= Task brief =
What you return must be an exact copy of the lines in the listing below between the line holding "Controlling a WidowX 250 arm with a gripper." and the line holding "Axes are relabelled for", inclusive, and nothing more.

= Given material =
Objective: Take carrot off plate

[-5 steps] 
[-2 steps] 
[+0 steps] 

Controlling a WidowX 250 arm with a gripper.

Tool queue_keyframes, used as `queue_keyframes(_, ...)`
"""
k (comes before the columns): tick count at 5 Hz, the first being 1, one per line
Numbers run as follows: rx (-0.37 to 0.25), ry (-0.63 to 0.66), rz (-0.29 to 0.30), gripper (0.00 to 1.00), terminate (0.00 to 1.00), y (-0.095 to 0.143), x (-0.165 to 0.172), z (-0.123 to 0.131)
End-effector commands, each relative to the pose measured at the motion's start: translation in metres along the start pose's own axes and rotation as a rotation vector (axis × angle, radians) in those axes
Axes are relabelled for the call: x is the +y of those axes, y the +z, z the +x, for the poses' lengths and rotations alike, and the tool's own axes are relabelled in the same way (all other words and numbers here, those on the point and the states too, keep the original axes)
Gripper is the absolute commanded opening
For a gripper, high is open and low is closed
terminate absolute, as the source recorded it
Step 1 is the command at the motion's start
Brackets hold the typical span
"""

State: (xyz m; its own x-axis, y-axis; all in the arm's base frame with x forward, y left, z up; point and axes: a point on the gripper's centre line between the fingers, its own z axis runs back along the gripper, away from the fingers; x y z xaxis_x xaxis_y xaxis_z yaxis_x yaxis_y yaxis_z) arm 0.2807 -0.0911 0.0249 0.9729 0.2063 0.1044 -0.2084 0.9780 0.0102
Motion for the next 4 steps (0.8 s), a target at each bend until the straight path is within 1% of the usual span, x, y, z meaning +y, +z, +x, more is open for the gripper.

= Exercise result =
Controlling a WidowX 250 arm with a gripper.

Tool queue_keyframes, used as `queue_keyframes(_, ...)`
"""
k (comes before the columns): tick count at 5 Hz, the first being 1, one per line
Numbers run as follows: rx (-0.37 to 0.25), ry (-0.63 to 0.66), rz (-0.29 to 0.30), gripper (0.00 to 1.00), terminate (0.00 to 1.00), y (-0.095 to 0.143), x (-0.165 to 0.172), z (-0.123 to 0.131)
End-effector commands, each relative to the pose measured at the motion's start: translation in metres along the start pose's own axes and rotation as a rotation vector (axis × angle, radians) in those axes
Axes are relabelled for the call: x is the +y of those axes, y the +z, z the +x, for the poses' lengths and rotations alike, and the tool's own axes are relabelled in the same way (all other words and numbers here, those on the point and the states too, keep the original axes)

With the output given, the exercise is complete.